The configuration is done using configman and can be specified in a .ini file or in the process environment. An example looks like this:

# name: jobs
# doc: List of jobs and their frequency separated by `|`
# converter: configman.converters.class_list_converter
jobs=socorro.cron.jobs.foo.FooCronApp|12h
     socorro.cron.jobs.bar.BarCronApp|1d
     socorro.cron.jobs.pgjob.PGCronApp|1d|03:00

The default jobs specification lives in socorro/cron/crontabber_app.py as DEFAULT_JOBS.

Different server environments use different jobs specifications based on DEFAULT_JOBS.

9.1. What runs crontabber?

Every 5 minutes, crontabber runs, updates crontabber jobs bookkeeping, checks which jobs need to run, and runs those jobs.

9.2. Crontabber theory

Crontabber runs a set of jobs.

A job specification includes the class to run, a frequency, and optionally a specific time to run at.
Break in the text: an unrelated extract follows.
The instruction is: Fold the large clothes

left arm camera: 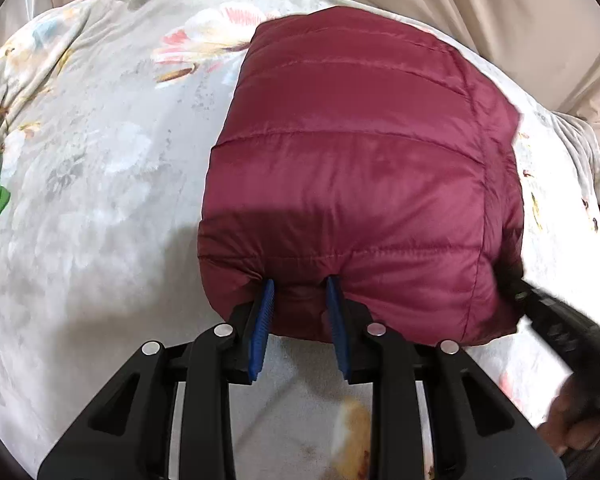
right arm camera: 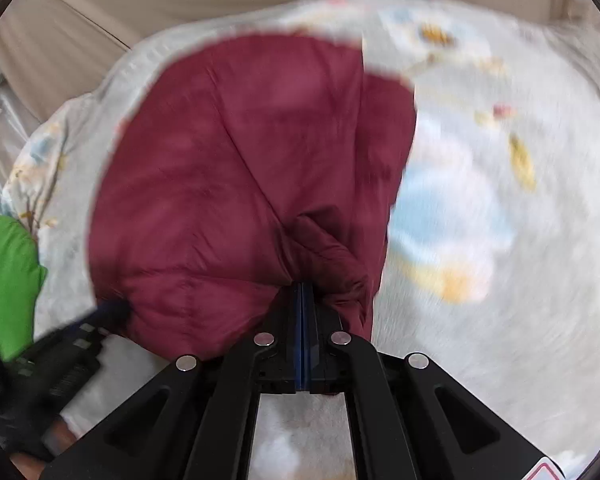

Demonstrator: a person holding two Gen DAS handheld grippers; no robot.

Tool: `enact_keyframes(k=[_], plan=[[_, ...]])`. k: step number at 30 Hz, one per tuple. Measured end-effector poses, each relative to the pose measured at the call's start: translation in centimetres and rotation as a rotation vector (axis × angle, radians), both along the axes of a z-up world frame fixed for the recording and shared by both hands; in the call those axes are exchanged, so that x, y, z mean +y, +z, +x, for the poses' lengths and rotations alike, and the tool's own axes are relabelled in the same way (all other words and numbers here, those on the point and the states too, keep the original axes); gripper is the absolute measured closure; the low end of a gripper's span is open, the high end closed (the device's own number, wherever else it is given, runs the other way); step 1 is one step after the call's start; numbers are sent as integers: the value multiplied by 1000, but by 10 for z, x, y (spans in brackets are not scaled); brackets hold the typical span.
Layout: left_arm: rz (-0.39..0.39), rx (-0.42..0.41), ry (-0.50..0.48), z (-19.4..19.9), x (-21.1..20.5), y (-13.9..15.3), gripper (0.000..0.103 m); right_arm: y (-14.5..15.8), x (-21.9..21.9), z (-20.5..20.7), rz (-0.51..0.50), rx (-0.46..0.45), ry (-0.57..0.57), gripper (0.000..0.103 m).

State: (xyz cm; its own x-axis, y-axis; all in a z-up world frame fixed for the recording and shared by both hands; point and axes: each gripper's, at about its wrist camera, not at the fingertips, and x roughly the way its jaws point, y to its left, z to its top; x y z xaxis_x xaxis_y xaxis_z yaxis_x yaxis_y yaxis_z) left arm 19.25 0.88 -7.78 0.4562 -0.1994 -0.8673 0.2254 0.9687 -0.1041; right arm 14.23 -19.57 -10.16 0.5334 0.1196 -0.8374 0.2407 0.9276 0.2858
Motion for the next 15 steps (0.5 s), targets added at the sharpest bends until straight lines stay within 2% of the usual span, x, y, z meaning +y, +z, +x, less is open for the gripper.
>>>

In this way, we can specify jobs to run weekly, daily, hourly, daily at a specific time, and so on.

Crontabber maintains some bookkeeping for each job including when the job was first run, most recently run, the time of the last success, the time of the last failure, and the next run. If the job failed, it logs some error information.

Jobs can have zero or more dependencies on other jobs. Crontabber makes sure that dependencies are filled before running a job. For example, if FooCronApp depends on BarCronApp it just won’t run if BarCronApp last resulted in an error or simply hasn’t been run the last time it should.
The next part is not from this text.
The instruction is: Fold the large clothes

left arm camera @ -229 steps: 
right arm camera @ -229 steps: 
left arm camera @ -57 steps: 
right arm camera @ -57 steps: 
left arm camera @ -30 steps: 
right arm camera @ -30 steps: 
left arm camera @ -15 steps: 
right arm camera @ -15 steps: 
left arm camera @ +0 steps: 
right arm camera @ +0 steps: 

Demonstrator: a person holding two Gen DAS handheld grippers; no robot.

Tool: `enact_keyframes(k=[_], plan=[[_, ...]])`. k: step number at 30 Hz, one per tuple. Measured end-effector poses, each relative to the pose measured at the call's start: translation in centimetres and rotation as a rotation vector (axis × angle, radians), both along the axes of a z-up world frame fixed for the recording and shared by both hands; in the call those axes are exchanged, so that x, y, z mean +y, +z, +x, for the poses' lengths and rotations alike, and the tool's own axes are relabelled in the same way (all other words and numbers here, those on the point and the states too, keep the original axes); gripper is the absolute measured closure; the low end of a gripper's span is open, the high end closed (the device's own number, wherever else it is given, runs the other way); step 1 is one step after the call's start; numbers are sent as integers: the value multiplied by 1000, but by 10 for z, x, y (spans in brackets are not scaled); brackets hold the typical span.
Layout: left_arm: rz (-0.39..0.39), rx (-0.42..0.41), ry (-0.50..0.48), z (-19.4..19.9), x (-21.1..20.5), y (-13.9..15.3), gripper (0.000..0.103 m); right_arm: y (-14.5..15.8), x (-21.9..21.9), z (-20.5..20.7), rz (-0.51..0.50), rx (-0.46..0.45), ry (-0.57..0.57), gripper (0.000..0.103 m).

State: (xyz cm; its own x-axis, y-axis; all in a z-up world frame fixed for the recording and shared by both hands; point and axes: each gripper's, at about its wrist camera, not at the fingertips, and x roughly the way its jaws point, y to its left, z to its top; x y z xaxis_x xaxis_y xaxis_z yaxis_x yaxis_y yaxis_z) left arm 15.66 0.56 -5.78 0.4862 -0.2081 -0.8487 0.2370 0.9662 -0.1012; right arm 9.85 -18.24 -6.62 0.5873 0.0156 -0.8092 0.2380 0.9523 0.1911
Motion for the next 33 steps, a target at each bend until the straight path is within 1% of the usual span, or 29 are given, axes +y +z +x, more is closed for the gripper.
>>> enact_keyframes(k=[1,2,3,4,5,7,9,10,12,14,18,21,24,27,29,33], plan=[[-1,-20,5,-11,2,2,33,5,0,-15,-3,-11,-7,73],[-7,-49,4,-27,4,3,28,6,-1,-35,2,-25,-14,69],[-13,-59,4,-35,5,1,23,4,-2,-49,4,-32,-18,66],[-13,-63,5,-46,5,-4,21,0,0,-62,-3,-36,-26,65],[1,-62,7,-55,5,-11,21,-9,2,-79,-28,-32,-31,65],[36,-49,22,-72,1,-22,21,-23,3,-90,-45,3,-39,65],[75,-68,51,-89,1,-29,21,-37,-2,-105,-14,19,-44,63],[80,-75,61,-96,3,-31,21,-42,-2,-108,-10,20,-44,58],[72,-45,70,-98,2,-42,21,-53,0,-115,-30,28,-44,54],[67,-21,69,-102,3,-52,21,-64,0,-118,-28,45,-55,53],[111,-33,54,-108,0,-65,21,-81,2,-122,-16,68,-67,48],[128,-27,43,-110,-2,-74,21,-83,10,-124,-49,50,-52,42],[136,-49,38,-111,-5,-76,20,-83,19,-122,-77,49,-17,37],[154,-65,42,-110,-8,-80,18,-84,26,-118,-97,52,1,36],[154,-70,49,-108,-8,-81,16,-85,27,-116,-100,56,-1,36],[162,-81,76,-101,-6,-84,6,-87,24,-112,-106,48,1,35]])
Crontabber has several command line arguments that let you override the job spec to run things manually. For example, you can override dependencies for a job with the --force parameter like this:

socorro-cmd crontabber --job=BarCronApp --force

Dependencies inside the cron apps are defined by settings a class attribute on the cron app. The attribute is called depends_on and its value can be a string, a tuple or a list. In this example, since BarCronApp depends on FooCronApp it’s class would look something like this:

from crontabber.base import BaseCronApp

class BarCronApp(BaseCronApp):
    app_name = 'BarCronApp'
    app_description = 'Does some bar things'
    depends_on = ('FooCronApp',)

    def run(self):
        ...

Raising an error inside a cron app will not stop the other jobs from running other than the those that depend on it.
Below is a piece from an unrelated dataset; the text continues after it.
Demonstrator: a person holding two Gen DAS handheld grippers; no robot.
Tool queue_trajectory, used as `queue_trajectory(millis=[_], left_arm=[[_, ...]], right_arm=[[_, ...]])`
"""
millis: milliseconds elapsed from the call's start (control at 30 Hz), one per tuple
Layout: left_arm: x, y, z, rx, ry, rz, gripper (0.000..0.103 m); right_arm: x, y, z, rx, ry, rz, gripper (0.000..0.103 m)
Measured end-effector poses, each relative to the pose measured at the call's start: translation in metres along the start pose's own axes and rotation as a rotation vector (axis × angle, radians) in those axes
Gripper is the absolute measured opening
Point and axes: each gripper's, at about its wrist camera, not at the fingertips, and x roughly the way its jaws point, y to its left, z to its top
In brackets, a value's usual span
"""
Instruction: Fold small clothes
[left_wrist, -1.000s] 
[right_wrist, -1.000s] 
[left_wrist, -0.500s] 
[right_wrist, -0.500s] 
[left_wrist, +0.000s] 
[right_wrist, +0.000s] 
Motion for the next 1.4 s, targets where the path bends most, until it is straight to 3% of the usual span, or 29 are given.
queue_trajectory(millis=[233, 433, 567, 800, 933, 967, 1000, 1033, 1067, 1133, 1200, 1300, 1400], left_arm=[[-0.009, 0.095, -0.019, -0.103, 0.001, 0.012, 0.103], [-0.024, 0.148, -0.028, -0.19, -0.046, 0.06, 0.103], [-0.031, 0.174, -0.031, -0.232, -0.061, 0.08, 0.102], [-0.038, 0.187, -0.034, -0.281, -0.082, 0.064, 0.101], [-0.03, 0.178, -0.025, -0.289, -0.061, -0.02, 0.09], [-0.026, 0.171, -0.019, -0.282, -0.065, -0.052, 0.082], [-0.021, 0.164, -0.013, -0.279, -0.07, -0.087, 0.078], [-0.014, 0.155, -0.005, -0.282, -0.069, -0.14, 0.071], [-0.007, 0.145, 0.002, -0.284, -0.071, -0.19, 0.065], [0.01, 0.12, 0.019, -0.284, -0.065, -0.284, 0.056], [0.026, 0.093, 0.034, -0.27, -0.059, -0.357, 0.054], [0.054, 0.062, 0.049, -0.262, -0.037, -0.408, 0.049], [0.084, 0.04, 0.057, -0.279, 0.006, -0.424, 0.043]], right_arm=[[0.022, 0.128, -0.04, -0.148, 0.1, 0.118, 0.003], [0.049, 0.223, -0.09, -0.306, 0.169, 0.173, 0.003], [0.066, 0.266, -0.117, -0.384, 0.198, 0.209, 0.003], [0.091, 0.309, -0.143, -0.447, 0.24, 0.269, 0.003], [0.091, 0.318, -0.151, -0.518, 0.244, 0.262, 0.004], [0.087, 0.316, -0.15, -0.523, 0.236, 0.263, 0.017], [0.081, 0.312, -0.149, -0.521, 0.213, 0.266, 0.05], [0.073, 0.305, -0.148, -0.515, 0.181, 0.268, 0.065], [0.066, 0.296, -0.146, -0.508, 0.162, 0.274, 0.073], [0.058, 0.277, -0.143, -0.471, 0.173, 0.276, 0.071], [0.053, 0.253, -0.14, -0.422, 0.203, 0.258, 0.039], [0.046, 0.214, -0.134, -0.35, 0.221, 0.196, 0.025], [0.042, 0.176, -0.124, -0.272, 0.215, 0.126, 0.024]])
9.3. App names and class names

Every cron app in crontabber must have a class attribute called app_name. This value must be unique. If you like, it can be the same as the class it’s in. When you list jobs you list the full path to the class but it’s the app_name within the found class that gets remembered.

If you change the app_name all previously know information about it being run is lost. If you change the name and path of the class, the only other thing you need to change is the configuration that refers to it.

Best practice recommendation is this:

  • Name the class like a typical Python class, i.e. capitalize and optionally camel case the rest. For example: FooCronApp
  • Optional but good practice is to keep the suffix CronApp to the class name.
  • Make the app_name value lower case and replace spaces with -.

9.4. Automatic backfilling

crontabber supports automatic backfilling for cron apps that need a date (it’s a python datetime.datetime instance) parameter which, if all is well, defaults to the date right now.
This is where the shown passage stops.